▸ WHAT IS BEING ASKED
Print every line of the material exactly.

DATA EXTRACT section start

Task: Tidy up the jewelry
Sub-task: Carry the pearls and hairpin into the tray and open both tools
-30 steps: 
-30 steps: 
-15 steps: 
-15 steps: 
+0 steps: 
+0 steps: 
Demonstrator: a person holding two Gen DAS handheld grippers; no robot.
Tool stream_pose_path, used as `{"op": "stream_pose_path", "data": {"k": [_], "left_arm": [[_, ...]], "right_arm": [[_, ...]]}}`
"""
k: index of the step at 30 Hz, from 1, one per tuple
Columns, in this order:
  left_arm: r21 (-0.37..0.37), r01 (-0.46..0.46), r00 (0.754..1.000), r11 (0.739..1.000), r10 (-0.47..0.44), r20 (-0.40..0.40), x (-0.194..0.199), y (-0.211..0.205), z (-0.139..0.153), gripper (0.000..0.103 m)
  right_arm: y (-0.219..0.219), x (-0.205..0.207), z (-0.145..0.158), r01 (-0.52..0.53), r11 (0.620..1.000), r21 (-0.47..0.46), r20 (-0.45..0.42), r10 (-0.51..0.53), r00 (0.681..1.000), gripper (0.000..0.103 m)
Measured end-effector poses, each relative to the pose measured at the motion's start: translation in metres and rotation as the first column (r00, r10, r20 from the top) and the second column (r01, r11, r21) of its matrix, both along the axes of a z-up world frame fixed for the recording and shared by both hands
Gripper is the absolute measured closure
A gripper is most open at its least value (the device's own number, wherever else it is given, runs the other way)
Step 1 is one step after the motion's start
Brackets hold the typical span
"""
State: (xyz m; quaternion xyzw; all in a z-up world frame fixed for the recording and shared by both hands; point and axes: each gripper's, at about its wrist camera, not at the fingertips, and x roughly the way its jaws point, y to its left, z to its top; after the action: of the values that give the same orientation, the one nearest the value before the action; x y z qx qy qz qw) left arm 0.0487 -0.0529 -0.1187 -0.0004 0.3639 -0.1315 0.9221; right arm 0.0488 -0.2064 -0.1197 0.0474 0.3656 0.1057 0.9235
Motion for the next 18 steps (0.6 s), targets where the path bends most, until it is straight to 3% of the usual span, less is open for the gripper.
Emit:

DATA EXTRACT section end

▸ TASK OUTPUT
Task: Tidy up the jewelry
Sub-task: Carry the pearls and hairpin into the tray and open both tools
-30 steps: 
-30 steps: 
-15 steps: 
-15 steps: 
+0 steps: 
+0 steps: 
Demonstrator: a person holding two Gen DAS handheld grippers; no robot.
Tool stream_pose_path, used as `{"op": "stream_pose_path", "data": {"k": [_], "left_arm": [[_, ...]], "right_arm": [[_, ...]]}}`
"""
k: index of the step at 30 Hz, from 1, one per tuple
Columns, in this order:
  left_arm: r21 (-0.37..0.37), r01 (-0.46..0.46), r00 (0.754..1.000), r11 (0.739..1.000), r10 (-0.47..0.44), r20 (-0.40..0.40), x (-0.194..0.199), y (-0.211..0.205), z (-0.139..0.153), gripper (0.000..0.103 m)
  right_arm: y (-0.219..0.219), x (-0.205..0.207), z (-0.145..0.158), r01 (-0.52..0.53), r11 (0.620..1.000), r21 (-0.47..0.46), r20 (-0.45..0.42), r10 (-0.51..0.53), r00 (0.681..1.000), gripper (0.000..0.103 m)
Measured end-effector poses, each relative to the pose measured at the motion's start: translation in metres and rotation as the first column (r00, r10, r20 from the top) and the second column (r01, r11, r21) of its matrix, both along the axes of a z-up world frame fixed for the recording and shared by both hands
Gripper is the absolute measured closure
A gripper is most open at its least value (the device's own number, wherever else it is given, runs the other way)
Step 1 is one step after the motion's start
Brackets hold the typical span
"""
State: (xyz m; quaternion xyzw; all in a z-up world frame fixed for the recording and shared by both hands; point and axes: each gripper's, at about its wrist camera, not at the fingertips, and x roughly the way its jaws point, y to its left, z to its top; after the action: of the values that give the same orientation, the one nearest the value before the action; x y z qx qy qz qw) left arm 0.0487 -0.0529 -0.1187 -0.0004 0.3639 -0.1315 0.9221; right arm 0.0488 -0.2064 -0.1197 0.0474 0.3656 0.1057 0.9235
Motion for the next 18 steps (0.6 s), targets where the path bends most, until it is straight to 3% of the usual span, less is open for the gripper.
Emit:

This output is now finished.